• WORK ORDER: Pick out every line of the entries below where "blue" occurs, and copy those lines.

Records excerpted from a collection

►

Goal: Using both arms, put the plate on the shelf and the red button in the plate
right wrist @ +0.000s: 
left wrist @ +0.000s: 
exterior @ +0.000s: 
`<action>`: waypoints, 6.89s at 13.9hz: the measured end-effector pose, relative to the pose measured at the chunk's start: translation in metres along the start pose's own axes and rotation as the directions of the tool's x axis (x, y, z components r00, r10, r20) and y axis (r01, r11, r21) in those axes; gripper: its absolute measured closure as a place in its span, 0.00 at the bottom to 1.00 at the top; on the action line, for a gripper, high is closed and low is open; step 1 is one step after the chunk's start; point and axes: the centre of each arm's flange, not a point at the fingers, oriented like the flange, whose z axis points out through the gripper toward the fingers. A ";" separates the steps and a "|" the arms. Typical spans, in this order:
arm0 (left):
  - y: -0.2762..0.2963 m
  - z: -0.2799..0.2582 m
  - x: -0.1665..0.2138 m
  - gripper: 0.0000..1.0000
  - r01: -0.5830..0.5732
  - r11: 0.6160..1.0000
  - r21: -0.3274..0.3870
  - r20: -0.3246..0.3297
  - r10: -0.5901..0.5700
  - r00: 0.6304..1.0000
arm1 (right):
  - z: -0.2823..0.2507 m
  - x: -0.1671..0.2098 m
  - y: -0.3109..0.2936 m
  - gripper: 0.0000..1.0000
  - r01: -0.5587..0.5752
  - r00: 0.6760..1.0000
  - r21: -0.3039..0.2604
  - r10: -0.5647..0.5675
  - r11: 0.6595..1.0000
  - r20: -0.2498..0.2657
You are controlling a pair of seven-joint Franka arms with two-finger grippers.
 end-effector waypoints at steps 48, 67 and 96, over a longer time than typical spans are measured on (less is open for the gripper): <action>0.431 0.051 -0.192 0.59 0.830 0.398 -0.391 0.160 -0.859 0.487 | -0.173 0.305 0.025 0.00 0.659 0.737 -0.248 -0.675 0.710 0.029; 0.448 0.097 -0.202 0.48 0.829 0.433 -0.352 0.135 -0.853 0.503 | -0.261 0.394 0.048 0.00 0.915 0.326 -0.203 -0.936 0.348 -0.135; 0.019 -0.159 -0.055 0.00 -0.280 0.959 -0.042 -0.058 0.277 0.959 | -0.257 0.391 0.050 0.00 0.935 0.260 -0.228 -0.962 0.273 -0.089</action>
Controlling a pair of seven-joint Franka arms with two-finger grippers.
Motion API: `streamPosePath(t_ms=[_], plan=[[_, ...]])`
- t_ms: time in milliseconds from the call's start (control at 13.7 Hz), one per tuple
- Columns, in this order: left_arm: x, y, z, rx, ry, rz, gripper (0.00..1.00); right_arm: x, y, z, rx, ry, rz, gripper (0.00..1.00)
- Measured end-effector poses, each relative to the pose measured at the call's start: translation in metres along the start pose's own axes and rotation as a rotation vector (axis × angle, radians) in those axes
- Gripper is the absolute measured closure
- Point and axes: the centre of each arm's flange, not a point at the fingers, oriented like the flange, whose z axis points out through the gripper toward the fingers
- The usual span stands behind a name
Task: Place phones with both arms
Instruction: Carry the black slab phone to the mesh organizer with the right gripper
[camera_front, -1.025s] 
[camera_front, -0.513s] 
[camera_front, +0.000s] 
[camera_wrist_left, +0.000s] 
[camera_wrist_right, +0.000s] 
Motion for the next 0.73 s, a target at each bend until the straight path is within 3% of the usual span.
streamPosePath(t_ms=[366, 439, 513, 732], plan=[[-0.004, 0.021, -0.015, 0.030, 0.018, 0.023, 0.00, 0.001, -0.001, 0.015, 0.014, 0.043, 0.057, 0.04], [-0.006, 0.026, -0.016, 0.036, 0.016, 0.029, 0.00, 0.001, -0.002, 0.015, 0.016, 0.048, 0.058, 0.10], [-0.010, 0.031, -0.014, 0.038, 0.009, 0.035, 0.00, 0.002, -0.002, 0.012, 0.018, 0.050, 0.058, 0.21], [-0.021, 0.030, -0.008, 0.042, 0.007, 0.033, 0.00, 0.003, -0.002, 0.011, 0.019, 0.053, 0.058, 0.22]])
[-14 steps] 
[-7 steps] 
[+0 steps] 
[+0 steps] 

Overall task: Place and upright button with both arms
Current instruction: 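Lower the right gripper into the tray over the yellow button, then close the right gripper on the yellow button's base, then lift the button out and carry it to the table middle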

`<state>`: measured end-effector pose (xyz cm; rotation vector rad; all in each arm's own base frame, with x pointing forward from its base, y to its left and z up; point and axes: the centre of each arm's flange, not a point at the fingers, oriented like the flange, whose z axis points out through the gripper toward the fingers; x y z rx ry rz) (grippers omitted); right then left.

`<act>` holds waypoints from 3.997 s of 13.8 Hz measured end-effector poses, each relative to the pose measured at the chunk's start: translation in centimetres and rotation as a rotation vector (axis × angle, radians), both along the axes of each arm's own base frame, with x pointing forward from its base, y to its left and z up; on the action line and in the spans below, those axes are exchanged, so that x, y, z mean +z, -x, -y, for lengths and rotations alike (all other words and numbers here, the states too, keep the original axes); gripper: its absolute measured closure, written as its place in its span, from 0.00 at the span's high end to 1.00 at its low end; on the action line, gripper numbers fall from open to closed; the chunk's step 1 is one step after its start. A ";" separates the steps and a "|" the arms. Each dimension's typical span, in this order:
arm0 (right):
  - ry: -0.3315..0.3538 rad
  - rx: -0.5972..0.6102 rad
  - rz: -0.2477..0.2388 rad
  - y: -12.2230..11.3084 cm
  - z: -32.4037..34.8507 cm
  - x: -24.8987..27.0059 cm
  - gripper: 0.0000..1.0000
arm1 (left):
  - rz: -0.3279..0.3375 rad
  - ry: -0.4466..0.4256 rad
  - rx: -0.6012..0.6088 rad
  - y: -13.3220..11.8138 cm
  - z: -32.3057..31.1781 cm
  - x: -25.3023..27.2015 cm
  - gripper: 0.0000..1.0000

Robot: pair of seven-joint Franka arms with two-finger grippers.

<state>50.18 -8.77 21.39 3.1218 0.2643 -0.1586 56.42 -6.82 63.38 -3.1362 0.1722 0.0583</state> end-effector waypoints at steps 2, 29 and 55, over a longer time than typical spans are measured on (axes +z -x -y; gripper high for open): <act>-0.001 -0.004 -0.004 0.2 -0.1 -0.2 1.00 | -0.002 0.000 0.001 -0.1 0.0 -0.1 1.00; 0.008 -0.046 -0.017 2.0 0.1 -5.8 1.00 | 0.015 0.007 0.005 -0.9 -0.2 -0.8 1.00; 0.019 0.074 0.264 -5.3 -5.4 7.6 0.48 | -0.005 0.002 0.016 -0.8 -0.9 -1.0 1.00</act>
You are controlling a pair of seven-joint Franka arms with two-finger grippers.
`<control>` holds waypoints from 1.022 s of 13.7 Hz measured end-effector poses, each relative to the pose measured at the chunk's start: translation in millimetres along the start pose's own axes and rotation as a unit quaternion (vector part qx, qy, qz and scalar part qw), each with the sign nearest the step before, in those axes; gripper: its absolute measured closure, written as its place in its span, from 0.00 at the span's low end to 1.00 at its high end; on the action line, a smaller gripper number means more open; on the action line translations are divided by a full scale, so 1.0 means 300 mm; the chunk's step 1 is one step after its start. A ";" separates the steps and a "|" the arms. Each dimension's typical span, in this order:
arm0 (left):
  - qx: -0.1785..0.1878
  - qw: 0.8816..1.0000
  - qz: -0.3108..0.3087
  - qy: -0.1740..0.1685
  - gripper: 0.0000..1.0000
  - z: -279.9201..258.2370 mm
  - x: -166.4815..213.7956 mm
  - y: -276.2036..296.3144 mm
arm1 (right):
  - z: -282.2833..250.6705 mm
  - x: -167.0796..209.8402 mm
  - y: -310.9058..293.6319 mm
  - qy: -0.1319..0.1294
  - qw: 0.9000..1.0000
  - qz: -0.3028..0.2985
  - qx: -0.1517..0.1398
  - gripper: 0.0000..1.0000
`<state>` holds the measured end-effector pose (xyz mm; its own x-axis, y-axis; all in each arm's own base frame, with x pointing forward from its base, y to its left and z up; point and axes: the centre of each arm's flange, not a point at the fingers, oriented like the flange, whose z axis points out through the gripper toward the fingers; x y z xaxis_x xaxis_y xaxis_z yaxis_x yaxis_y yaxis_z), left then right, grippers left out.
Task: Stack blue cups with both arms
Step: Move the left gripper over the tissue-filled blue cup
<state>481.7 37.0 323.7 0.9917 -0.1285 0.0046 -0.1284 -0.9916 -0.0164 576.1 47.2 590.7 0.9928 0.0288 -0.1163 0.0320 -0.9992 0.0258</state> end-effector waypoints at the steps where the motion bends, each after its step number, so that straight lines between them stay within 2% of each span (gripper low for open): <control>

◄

• RESPONSE:
Task: Stack blue cups with both arms
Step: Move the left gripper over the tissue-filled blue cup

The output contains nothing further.